WHAT THE TASK ASKS>
Where the records below show a line containing "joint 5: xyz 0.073", start copying; end with the line containing "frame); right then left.", and copy it too.

SOURCE DATA>

★ ★ ★ ★ ★ ★ ★

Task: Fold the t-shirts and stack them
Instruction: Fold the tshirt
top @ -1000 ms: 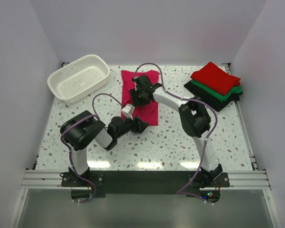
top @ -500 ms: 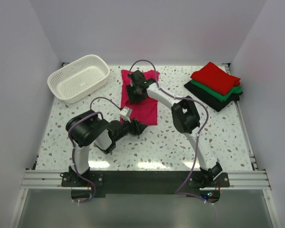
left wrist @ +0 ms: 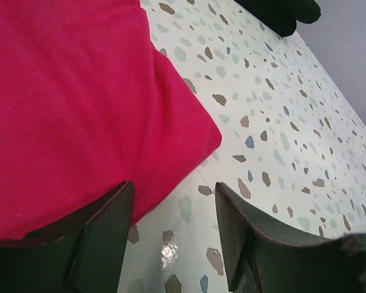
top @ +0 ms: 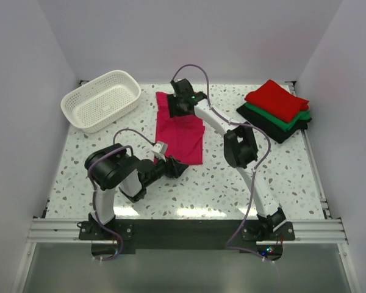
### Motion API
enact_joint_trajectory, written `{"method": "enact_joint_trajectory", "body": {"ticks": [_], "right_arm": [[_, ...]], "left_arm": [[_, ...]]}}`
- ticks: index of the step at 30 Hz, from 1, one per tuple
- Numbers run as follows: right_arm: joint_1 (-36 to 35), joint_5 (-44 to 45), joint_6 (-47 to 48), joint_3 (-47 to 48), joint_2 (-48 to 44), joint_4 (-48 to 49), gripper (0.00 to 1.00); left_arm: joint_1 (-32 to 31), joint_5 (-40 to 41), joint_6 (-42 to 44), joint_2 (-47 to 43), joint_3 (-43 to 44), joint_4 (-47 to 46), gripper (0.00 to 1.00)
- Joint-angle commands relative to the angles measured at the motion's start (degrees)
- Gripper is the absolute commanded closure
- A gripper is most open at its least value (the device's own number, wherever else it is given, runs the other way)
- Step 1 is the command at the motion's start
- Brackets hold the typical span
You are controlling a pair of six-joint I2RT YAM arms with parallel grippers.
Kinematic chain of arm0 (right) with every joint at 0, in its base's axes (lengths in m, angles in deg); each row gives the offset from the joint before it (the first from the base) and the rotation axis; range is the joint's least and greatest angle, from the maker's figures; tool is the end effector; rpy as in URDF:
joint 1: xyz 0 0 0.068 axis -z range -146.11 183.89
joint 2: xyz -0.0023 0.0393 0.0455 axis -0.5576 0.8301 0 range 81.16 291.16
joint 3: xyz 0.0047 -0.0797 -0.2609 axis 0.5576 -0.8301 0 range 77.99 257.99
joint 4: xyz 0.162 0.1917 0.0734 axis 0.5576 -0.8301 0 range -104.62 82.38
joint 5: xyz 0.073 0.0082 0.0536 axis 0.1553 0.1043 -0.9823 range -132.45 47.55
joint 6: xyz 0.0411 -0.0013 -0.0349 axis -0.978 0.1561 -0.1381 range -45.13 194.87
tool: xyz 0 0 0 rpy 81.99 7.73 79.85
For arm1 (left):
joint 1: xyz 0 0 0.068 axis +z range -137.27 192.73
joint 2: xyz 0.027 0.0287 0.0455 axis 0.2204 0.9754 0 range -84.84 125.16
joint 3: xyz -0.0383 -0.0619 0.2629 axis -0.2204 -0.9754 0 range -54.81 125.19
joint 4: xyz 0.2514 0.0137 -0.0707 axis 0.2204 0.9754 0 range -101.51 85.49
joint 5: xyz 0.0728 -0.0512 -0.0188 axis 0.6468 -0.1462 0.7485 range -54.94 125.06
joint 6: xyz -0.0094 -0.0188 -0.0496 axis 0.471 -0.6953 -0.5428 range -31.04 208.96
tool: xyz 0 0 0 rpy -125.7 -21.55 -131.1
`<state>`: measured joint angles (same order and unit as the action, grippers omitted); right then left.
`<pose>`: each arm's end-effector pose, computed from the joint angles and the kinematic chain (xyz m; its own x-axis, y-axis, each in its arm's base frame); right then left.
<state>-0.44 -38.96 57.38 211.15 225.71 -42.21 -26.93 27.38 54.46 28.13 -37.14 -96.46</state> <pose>0.4663 0.3159 0.1982 -0.7251 -0.1319 -0.6758 -0.3251 0.9308 0.1671 0.2031 -0.1745 0.0874 -0.5296 -0.2901 -0.7971 0.5264 0.6245 -0.5770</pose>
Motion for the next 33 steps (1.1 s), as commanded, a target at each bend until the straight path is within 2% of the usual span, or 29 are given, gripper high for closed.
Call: {"method": "enact_joint_trajectory", "body": {"ticks": [1,5,9,11,15,18,21,23,27,33], "right_arm": [[0.22,1.26,0.53,0.62,-5.94,2.16,0.41],[0.14,1.26,0.62,-7.99,-12.7,5.49,0.4],[0.31,1.43,0.88,-17.83,-21.4,8.04,0.38],[0.31,2.14,0.97,-23.98,-26.74,8.75,0.37],[0.66,4.16,0.1,-36.02,-35.99,10.59,0.36],[0.75,4.78,-1.57,-45.42,-42.21,11.38,0.36],[0.75,1.71,-4.03,-55.71,-47.67,14.36,0.37],[0.66,-1.1,-5.61,-61.69,-49.62,15.87,0.38],[0.58,-2.87,-7.64,-70.3,-52.44,17.01,0.43],[0.23,-6.82,-9.84,-75.5,-51.3,20.17,0.5]], "left_arm": [[-0.86,-0.4,-0.04,0.06,-2.38,2.15,0.39],[-1.21,-0.32,0.57,-3.62,-1.59,4.34,0.39],[-1.39,-0.06,2.5,-12.91,0.25,10.23,0.39],[-1.39,1.26,3.99,-17.14,1.04,15.84,0.38],[-1.3,10.28,4.88,-30.31,1.23,30.93,0.36],[-1.12,16.44,5.41,-35.95,0.96,40.43,0.34],[0.36,19.45,4.71,-39.21,-0.18,46.6,0.33],[2.21,18.85,3.66,-40.36,-1.85,48.03,0.34],[9.84,14.12,2.95,-43.26,-4.92,49.79,0.36],[11.36,11.29,3.3,-42.83,-4.49,51.11,0.37]]}}
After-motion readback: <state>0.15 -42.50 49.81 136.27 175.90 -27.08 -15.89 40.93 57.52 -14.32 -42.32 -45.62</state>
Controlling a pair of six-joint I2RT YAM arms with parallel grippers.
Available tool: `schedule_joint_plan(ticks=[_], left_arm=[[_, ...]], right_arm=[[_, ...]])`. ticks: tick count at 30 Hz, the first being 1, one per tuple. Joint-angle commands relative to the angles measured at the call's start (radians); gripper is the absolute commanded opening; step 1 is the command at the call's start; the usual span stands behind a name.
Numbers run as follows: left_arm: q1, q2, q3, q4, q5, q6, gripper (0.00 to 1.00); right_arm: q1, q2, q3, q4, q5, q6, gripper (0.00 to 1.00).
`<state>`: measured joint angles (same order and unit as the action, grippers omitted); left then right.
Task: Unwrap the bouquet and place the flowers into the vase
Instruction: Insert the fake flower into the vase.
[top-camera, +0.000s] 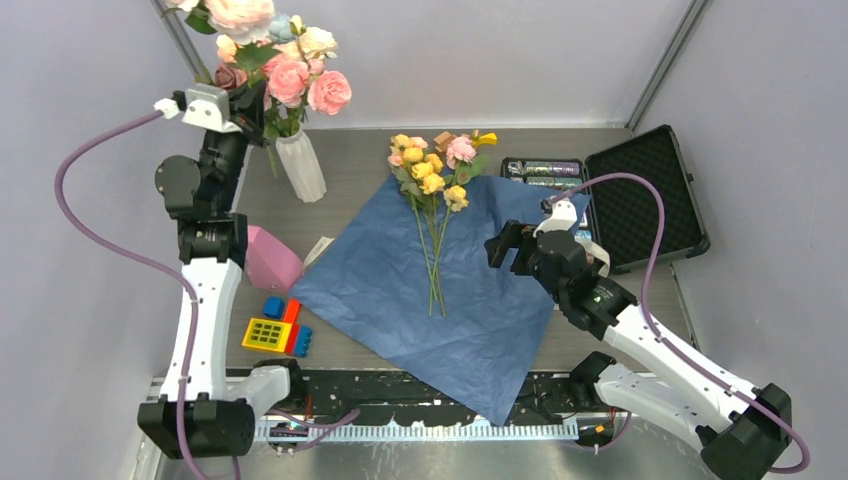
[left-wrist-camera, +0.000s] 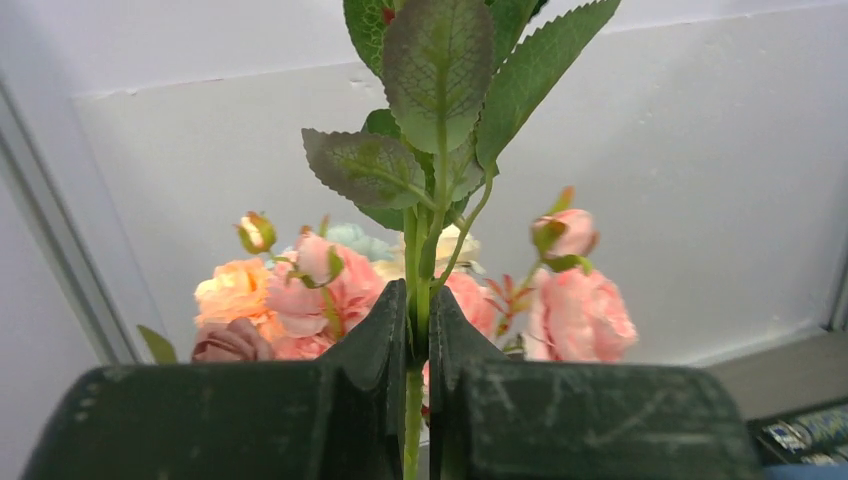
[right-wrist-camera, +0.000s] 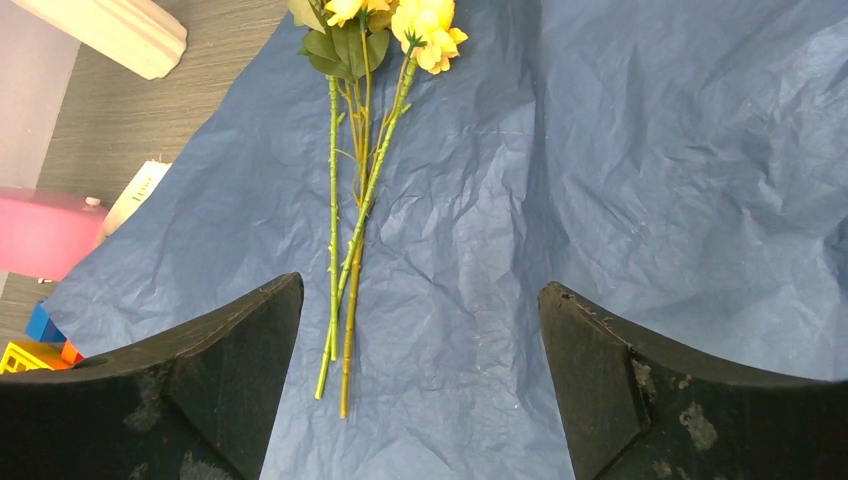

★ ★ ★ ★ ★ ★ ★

RESPONSE AREA>
joint 5: xyz 0.073 0.0082 0.0536 axis 0.1553 0.1043 -0.9823 range -132.45 47.55
joint 6: xyz 0.0411 -0.0013 -0.0349 axis -0.978 0.1561 -0.1381 range -45.13 194.87
tool: xyz 0 0 0 rpy 81.99 7.73 79.85
For arm1 (left):
joint 1: xyz 0 0 0.068 axis +z range -137.27 192.73
joint 2: xyz 0.027 0.0287 0.0455 axis 0.2204 0.9754 0 range -84.84 125.16
joint 3: xyz -0.0383 -0.0619 0.2629 axis -0.2204 -0.9754 0 range -54.81 125.19
joint 4: xyz 0.2514 0.0137 -0.0707 axis 0.2204 0.9754 0 range -101.51 85.49
joint 5: xyz 0.0728 -0.0512 -0.0188 axis 0.6468 -0.1462 0.7485 range -54.94 125.06
joint 6: xyz -0.0094 -0.0188 -0.0496 axis 0.471 -0.6953 -0.5428 range -31.04 208.96
tool: xyz 0 0 0 rpy -125.7 -21.55 -131.1
`<state>`: measured joint angles (same order and unit as the action, grippers omitted); right then left.
`<pose>`: each arm's end-effector pose, computed from the joint angles and the kinematic chain (xyz m; its own x-axis, y-axis, each in its arm's base frame); right then left.

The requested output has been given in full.